Es ist dieses leise, gepflegte Gefühl, das bleibt, wenn jemand an dir vorbeigeht oder dir näherkommt.
Nicht aufdringlich, nicht schwer – sondern sauber, weich, nah und unvergesslich.
Wirklich gut zu riechen beginnt nicht erst mit Parfum.
Es beginnt auf der Haut.
Frisch geduscht, gut gepflegt und mit einer weichen, genährten Haut trägt sich ein Duft ganz anders.
Genau deshalb bleibt ein Duft oft schöner, runder und länger, wenn er auf gut eingecremter Haut liegt.
Und genau hier beginnt die eigentliche Kunst:
Schichten statt überladen.
Ein parfümiertes Körperöl ist oft der schönste erste Schritt.

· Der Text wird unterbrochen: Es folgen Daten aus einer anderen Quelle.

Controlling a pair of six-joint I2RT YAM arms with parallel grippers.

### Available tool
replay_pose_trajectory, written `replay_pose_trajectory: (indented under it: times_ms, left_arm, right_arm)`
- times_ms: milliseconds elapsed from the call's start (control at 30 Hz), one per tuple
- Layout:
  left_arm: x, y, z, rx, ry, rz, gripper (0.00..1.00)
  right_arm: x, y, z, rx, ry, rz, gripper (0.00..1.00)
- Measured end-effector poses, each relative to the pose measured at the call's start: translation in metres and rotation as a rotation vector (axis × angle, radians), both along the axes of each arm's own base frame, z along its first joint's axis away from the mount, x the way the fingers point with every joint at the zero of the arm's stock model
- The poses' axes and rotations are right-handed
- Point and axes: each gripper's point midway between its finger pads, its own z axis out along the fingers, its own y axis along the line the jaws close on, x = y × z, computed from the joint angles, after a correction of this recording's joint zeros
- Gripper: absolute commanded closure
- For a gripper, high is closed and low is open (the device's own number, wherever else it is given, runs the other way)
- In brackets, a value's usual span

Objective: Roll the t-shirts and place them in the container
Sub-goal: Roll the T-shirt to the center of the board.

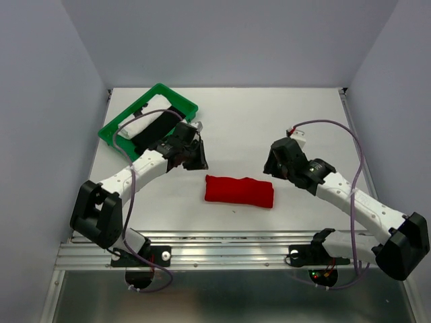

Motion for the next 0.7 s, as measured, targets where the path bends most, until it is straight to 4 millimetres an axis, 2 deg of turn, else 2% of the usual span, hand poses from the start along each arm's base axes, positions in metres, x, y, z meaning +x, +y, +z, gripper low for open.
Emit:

Es legt sich nah auf die Haut, verbindet Pflege mit Duft und schafft diese warme, elegante Basis.
Darüber ein Eau de Parfum, gezielt auf warme Hautstellen:
Hals, Handgelenke, hinter den Ohren oder sanft auf das Dekolleté.
Nicht überall.
Nur dort, wo der Duft mit dir lebt.
Wer wirklich gut riecht, hinterlässt keinen Duftschleier, der einen Raum übernimmt.
Sondern eine Spur, die nur dann spürbar wird, wenn man näherkommt.